WHAT THIS TASK INVOLVES: Gather, from the data below, each line in which the word "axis" occurs.

DATASET EXTRACT:

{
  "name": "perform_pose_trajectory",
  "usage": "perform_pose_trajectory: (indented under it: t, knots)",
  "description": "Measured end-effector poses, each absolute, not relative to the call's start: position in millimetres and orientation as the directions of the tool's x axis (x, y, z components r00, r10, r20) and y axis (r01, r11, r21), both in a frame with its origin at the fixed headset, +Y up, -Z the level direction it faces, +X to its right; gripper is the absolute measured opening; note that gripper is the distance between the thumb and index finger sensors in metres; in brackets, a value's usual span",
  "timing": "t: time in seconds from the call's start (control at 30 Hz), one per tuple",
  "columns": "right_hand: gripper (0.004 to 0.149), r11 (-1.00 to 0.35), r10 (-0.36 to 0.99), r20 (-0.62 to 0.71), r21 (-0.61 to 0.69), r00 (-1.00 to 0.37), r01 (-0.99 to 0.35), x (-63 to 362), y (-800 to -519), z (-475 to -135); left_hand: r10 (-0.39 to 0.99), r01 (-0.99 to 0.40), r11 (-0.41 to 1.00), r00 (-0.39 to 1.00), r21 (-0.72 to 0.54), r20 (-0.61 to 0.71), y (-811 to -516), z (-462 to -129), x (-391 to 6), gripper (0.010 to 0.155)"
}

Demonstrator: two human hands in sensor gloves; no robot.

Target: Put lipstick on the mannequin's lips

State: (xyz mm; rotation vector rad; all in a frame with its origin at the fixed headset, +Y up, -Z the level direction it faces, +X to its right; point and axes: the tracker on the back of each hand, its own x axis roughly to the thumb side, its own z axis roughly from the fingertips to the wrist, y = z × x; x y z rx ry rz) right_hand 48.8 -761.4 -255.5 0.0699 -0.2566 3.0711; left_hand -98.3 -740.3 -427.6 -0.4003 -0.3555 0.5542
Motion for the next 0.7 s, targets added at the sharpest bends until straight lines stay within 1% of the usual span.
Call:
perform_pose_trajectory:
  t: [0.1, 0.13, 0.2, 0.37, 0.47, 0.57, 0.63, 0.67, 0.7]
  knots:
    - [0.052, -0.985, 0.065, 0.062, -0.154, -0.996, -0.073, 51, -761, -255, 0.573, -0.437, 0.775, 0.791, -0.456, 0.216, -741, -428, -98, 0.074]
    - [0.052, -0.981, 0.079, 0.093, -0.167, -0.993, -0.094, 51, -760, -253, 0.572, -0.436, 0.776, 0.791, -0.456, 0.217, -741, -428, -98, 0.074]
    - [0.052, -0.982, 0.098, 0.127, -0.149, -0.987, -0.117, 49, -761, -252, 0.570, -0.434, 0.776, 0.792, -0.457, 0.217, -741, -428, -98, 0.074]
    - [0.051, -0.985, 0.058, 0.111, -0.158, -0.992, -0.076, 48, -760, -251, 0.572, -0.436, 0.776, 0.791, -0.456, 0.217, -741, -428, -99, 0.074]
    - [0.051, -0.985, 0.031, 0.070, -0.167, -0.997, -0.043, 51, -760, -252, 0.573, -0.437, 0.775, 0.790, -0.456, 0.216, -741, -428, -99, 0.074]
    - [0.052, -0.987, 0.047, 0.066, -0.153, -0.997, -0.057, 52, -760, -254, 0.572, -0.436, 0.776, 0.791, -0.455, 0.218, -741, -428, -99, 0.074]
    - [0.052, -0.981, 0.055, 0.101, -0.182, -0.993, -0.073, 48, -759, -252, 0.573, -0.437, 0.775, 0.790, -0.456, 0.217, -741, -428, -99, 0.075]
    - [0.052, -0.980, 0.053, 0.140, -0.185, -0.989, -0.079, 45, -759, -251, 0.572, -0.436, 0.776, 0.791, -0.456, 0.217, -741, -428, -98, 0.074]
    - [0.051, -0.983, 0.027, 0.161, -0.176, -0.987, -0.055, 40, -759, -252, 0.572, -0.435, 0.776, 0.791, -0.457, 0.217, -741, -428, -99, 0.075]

TASK SOLUTION:
  "description": "Measured end-effector poses, each absolute, not relative to the call's start: position in millimetres and orientation as the directions of the tool's x axis (x, y, z components r00, r10, r20) and y axis (r01, r11, r21), both in a frame with its origin at the fixed headset, +Y up, -Z the level direction it faces, +X to its right; gripper is the absolute measured opening; note that gripper is the distance between the thumb and index finger sensors in metres; in brackets, a value's usual span",
State: (xyz mm; rotation vector rad; all in a frame with its origin at the fixed headset, +Y up, -Z the level direction it faces, +X to its right; point and axes: the tracker on the back of each hand, its own x axis roughly to the thumb side, its own z axis roughly from the fingertips to the wrist, y = z × x; x y z rx ry rz) right_hand 48.8 -761.4 -255.5 0.0699 -0.2566 3.0711; left_hand -98.3 -740.3 -427.6 -0.4003 -0.3555 0.5542

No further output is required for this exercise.